*Instructions to follow:* Where the listing below reaches the line containing "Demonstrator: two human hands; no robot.", start writing out lines exactly, and stop once the line containing "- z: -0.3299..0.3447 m" has been written.

***** Dataset excerpt *****

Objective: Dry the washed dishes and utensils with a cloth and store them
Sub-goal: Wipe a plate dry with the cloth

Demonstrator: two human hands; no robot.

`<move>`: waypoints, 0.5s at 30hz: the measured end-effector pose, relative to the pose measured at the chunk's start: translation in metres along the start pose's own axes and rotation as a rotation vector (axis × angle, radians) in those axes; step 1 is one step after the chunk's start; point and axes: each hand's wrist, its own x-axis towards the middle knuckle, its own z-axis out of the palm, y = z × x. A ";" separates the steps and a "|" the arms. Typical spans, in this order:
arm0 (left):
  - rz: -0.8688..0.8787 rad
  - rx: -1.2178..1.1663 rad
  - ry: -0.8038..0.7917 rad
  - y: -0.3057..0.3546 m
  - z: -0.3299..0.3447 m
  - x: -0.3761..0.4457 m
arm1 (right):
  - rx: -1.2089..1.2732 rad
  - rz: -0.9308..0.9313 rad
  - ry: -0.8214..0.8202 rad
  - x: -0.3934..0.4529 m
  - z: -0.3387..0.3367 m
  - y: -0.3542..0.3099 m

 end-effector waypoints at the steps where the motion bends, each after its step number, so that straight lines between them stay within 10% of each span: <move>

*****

*Result:*
Demonstrator: two human hands; no robot.

`<move>`: waypoints, 0.5s at 30hz: the measured end-effector pose, relative to the pose measured at the chunk's start: translation in metres along the start pose's own axes and rotation as a rotation vector (axis × angle, radians) in those axes; step 1 is one step after the chunk's start; point and axes: each hand's wrist, its own x-axis towards the middle knuckle, its own z-axis out of the palm, y = z × x. A ";" separates the steps and a "|" the arms. Typical spans, in this order:
arm0 (left):
  - rz: -0.8688..0.8787 rad
  - rx: -1.2178..1.1663 rad
  - ry: -0.8038..0.7917 rad
  - y: -0.3057..0.3546 m
  - z: -0.3299..0.3447 m

This answer is complete.